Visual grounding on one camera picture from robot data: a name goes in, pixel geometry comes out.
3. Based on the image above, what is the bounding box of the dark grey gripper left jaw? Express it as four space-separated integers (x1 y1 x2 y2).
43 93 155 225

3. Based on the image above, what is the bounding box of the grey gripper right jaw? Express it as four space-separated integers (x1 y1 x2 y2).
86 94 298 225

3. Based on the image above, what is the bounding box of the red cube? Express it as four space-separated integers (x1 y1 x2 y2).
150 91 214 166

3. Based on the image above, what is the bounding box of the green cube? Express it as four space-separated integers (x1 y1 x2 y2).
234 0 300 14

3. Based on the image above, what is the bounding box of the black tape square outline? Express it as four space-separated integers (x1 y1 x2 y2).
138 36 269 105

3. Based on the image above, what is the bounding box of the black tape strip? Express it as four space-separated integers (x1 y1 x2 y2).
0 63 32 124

| Prompt |
Top to bottom, set down the entries above word for word.

| Output of the exercise |
Visual grounding on one camera picture from robot data: a name goes in, pixel geometry comes out.
3. Based on the image above, what is the bounding box of the dark grey gripper left jaw? Express it as four space-separated integers (x1 y1 x2 y2).
43 93 155 225

3. Based on the image above, what is the bounding box of the grey gripper right jaw? Express it as four space-separated integers (x1 y1 x2 y2).
86 94 298 225

3. Based on the image above, what is the bounding box of the red cube? Express it as four space-separated integers (x1 y1 x2 y2).
150 91 214 166

3. Based on the image above, what is the bounding box of the green cube? Express it as four space-separated integers (x1 y1 x2 y2).
234 0 300 14

3. Based on the image above, what is the bounding box of the black tape square outline? Express it as four space-separated integers (x1 y1 x2 y2).
138 36 269 105

3. Based on the image above, what is the bounding box of the black tape strip? Express it as four space-separated integers (x1 y1 x2 y2).
0 63 32 124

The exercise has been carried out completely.